217. Indeed. Nevertheless, it provides a rationale
for a funding mechanism. The other element is that this is all
about a part of a collection of measures which include controls
within the country on how livestock move and biosecurity and so
on, and the measures you take in this respect are in large part
confidence-building for other stakeholders who also have a role
to play in controlling the spread of disease. I think it will
certainly have been put to you and your colleagues that an approach
which has appeared to trivialise this part of the process and
instead focus on internal mechanismsand I see Dr Wooldridge
frowningsuch as the Animal Health Bill and on mechanisms
farmers can use to control disease and the consequences for them
if they do not do it correctly, by majoring heavily on that while
saying that we might possibly see our way to putting a few notices
up at airports to respond to your concerns, we may perhaps have
given the wrong message to other stakeholders in this risk-control
exercise?
(Lord Whitty) I think it is fair to say that some
commentators have taken it amiss in that respect. I do not think
it is logically a correct assessment because clearly, once the
disease breaks out and you have known and effective means of dealing
with it and you know there are gaps in that, then closing the
gaps in that has a very high probability of risk of success. It
is not like saying you will move it from 100 years to 50: if you
take certain measures they are 80/90 per cent likely to be successful
in containing the disease. Likewise, if, for example, you are
effectively banning the most obvious way of diseased catering
waste getting into animal feed, that is likely to have a very
high probability of success whereas, when you are dealing with
the import assessment, then the probabilities and the risks and
the difficulties are as you have described, and it is a much more
difficult judgment. Nevertheless, I will accept that politically
and presentationally, which are important issues here, it is very
important that the government is seen to be minimising those risks
where it can and making sure that the general public are aware
of those risks, and that criminals are deterred, as far as is
possible, from risking that themselves. I accept there is a psychological
and presentational damage to it but there is also a real damage,
and that psychology can only last so long, and it also has to
be seen to be effective in real terms.
Mr Breed
218. Looking at DEFRA as the lead agency, in
the evidence you gave DEFRA says that it has an over-arching role
to co-ordinate measures against illegal imports, and "recognises
the Department's responsibility for animal health, controls over
imports...", and so on. Does DEFRA have at this moment the
capacity to co-ordinate those activities between the different
agencies which are involved in this whole issue of illegal meat
imports?
(Lord Whitty) We have the policy leads, the expertise
in DEFRA and these agencies to provide the basis on which action
is taken. We are not, as I said earlier, the on-the-ground enforcement
agency in any of these circumstances, or not meat-related. We
are occasionally on the plant health side.

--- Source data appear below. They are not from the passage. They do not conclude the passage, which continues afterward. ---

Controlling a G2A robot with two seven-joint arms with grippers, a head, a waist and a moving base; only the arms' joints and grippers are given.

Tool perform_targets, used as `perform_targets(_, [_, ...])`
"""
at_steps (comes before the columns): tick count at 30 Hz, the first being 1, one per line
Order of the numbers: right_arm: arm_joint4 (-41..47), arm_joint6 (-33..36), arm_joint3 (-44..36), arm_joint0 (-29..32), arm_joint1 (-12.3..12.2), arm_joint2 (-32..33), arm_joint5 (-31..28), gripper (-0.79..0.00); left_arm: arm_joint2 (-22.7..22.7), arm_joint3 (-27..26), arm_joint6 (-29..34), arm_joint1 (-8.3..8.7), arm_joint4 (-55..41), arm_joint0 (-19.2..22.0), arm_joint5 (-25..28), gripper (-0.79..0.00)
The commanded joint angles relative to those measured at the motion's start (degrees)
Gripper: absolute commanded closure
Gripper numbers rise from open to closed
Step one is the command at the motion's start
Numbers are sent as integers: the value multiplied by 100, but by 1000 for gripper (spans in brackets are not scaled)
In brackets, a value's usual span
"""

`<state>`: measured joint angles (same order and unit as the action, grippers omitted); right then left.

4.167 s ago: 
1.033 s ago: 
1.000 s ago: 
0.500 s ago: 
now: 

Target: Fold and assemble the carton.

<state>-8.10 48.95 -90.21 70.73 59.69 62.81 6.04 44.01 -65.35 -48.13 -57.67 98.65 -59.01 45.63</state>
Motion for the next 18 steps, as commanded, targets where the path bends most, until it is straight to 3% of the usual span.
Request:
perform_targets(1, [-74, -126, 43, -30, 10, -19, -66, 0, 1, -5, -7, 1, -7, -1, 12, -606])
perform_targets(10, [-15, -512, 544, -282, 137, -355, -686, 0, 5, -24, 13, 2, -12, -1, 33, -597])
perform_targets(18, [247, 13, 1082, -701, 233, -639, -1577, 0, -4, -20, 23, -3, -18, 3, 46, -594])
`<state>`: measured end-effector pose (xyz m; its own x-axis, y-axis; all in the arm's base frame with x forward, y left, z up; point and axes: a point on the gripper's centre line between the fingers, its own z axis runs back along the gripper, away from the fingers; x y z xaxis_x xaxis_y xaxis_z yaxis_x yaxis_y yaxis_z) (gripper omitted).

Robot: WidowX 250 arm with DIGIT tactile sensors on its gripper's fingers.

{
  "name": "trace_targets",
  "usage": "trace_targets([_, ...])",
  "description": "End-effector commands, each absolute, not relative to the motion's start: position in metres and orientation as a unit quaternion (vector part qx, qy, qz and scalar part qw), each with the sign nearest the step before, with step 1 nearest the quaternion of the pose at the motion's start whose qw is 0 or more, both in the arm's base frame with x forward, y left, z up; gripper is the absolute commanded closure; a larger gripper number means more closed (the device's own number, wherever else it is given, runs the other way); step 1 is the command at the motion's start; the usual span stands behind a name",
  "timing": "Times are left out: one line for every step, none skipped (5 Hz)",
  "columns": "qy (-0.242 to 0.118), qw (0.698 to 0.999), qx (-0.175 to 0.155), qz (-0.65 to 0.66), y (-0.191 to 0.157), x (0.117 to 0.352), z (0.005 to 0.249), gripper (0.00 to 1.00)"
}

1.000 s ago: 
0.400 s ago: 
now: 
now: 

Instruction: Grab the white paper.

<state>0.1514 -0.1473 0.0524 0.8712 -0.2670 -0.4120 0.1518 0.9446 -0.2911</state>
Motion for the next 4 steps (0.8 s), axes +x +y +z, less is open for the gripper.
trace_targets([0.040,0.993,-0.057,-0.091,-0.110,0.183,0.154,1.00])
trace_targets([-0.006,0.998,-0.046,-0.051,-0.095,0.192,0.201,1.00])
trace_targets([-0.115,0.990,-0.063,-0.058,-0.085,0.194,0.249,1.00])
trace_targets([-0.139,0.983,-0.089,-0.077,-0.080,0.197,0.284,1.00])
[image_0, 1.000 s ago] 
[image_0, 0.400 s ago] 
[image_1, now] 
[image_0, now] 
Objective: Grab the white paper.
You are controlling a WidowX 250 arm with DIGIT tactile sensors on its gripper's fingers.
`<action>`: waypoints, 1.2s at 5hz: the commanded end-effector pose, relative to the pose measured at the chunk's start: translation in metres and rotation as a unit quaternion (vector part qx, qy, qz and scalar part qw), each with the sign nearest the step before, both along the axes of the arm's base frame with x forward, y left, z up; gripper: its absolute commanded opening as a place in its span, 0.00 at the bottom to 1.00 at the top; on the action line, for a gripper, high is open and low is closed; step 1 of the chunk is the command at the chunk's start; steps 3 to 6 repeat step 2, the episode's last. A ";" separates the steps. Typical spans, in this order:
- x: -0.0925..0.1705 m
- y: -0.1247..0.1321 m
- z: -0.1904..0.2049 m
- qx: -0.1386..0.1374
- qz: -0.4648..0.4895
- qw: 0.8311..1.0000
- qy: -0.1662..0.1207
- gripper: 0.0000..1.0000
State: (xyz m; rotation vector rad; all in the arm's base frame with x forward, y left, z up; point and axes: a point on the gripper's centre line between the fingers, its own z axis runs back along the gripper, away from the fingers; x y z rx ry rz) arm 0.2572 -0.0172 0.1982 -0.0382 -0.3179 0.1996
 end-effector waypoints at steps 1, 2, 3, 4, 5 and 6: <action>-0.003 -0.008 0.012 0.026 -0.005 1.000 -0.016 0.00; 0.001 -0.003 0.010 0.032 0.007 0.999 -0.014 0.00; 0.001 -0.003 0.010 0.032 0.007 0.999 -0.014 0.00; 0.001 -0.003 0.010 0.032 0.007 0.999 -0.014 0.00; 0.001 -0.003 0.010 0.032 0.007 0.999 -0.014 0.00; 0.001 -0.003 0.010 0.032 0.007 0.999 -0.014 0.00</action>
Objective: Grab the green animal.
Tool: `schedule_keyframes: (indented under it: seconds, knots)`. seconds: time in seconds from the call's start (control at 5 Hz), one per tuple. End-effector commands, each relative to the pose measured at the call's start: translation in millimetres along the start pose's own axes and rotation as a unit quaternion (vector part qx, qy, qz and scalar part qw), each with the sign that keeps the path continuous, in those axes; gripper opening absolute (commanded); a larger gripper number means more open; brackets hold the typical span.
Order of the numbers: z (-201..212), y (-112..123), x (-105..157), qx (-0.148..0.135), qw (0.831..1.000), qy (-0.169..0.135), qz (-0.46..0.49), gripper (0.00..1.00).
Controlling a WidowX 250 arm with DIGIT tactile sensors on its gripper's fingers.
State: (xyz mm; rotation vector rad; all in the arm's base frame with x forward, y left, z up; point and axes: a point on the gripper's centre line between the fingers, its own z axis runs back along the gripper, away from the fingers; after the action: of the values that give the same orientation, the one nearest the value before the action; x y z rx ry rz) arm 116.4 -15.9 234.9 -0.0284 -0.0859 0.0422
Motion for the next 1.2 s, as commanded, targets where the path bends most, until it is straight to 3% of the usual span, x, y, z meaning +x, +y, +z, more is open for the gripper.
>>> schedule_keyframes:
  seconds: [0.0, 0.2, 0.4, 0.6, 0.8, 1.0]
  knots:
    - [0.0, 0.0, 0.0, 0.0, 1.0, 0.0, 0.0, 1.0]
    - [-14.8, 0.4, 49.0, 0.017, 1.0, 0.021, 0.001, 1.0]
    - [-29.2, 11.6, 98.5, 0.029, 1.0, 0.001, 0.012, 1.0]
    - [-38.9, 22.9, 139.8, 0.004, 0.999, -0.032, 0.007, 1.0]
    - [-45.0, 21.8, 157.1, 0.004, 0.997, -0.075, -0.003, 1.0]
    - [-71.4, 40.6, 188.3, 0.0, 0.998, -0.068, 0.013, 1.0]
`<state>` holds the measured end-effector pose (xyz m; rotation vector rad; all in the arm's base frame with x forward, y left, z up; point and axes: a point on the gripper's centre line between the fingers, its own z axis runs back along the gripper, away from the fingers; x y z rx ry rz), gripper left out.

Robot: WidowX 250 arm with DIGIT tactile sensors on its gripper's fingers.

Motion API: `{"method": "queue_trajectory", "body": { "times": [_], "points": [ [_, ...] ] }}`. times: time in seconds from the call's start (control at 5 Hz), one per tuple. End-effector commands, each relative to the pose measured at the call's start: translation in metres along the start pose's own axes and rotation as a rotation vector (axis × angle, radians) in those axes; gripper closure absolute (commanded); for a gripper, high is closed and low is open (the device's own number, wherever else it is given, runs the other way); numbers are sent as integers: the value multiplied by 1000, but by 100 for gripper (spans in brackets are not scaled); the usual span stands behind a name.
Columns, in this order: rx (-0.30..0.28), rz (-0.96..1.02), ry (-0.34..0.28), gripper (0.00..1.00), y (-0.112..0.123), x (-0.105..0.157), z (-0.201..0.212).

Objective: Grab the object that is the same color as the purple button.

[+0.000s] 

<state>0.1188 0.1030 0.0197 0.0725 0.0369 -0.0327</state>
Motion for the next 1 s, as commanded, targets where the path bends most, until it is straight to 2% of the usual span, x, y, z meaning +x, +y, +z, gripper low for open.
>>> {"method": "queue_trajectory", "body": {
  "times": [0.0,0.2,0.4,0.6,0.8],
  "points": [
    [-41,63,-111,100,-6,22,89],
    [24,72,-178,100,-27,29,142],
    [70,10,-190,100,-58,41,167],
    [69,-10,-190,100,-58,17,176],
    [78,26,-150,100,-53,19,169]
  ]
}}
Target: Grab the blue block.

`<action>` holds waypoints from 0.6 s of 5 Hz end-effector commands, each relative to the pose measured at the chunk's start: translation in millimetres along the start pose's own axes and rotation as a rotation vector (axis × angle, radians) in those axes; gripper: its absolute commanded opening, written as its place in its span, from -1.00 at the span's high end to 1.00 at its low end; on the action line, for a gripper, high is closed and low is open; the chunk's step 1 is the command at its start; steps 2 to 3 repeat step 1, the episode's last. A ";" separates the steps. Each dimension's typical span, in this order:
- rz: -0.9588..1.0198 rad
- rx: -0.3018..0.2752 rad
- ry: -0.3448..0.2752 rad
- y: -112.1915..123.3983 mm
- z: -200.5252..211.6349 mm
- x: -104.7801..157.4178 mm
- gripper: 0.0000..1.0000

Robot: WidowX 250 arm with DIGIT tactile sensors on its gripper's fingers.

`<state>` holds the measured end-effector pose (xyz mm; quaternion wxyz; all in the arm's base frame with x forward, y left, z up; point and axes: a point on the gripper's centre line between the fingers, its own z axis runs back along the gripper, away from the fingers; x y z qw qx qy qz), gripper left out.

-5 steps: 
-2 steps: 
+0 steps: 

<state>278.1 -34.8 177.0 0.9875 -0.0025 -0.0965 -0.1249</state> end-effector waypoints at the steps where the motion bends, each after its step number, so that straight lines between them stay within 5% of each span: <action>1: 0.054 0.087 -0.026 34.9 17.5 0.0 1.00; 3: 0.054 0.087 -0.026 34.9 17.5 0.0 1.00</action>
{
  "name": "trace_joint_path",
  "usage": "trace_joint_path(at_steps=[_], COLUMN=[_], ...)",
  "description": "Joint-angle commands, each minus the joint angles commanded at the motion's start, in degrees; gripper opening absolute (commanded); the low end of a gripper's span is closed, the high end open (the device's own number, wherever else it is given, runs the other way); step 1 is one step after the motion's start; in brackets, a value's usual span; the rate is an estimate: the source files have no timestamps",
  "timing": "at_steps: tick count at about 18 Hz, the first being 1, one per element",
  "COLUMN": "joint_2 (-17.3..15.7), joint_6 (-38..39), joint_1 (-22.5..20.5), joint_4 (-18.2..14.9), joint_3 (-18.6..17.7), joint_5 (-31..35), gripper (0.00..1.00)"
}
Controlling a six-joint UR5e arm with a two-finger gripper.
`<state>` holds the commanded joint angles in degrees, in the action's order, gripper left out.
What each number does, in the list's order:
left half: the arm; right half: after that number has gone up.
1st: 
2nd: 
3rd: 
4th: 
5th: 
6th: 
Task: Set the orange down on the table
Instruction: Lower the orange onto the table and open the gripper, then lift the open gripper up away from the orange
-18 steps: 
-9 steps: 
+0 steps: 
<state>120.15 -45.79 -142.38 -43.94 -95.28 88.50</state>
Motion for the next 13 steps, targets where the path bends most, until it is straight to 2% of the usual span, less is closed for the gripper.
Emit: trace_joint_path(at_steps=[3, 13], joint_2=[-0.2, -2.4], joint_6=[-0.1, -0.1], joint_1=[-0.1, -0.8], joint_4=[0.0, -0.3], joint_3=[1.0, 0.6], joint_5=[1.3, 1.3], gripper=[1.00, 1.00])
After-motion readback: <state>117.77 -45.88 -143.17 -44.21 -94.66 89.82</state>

219. But you are the over-arching co-ordinator?
(Lord Whitty) The setting of the frame work we can
do. We are not in executive authority over Customs, the Port Health
Authorities or others, but we have been given the lead in government
and we are certainly the best-placed part of government to take
that lead. If behind your question is the issue of whether better
co-ordination and possibly a different structure is being considered,
then the answer to that is yes. It may be that the present structure
of responsibilities is not the most appropriate.